La leve exposición de la banca española en Portugal no condiciona la afectación negativa del mercado ibérico.
Portugal es para España uno de sus principales socios comerciales y, pese a que los expertos aseguran que la influencia de la caída de la economía lusa y su consiguiente rescate por parte de la Unión Europea no va a tener consecuencias desastrosas para la banca española, sin embargo sí es muy posible que determine de manera negativa la cuenta de resultados del importantísimo número de empresas españolas afincadas en Portugal y al comercio bilateral entre España y Portugal.
Ya empiezan a producirse las manifestaciones acerca de la afectación del denominado Mercado Ibérico, y eso claramente tendría consecuencias negativas para las empresas españolas y por tanto para la recuperación de la economía española.

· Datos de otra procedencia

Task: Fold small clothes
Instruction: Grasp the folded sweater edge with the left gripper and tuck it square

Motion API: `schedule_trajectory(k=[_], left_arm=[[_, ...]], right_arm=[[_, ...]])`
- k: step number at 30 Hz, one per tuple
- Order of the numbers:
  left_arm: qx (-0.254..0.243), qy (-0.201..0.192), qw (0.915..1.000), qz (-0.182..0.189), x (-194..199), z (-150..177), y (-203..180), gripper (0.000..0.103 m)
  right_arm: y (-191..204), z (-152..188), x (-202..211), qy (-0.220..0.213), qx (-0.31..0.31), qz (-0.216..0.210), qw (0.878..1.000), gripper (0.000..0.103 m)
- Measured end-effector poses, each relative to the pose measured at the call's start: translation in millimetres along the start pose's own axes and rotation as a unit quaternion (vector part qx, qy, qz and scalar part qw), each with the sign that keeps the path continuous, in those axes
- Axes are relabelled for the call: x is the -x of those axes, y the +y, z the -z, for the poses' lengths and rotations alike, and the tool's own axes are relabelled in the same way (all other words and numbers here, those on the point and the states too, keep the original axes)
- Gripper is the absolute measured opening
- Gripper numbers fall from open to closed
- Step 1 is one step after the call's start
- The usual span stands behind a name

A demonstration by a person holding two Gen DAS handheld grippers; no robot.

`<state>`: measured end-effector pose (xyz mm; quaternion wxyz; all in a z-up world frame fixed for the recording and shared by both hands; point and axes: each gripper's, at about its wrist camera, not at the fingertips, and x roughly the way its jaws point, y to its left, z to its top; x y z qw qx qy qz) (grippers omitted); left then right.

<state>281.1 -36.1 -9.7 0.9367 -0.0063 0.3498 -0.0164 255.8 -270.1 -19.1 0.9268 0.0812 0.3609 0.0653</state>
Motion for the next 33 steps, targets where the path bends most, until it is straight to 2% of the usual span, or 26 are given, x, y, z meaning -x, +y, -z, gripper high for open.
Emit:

Por su parte, la principal exposición de nuestros bancos a la coyuntura económica de Portugal, corresponde a aquellos que poseen redes de distribución, entre los que se encuentran Popular, Santander y BBVA, representando esta actividad en el balance de cada uno de ellos del 8’6%, 4% y 1’4% respectivamente, exposición que se fundamenta en préstamos al sector público.
El mayor problema sería que la economía portuguesa comenzara una fase recesiva o de crecimiento cero durante un largo periodo de tiempo, ya que la UE va a obligar a Portugal a ajustar sus cuentas públicas, a que no crezca el negocio bancario y también a que se produzca un aumento en la morosidad.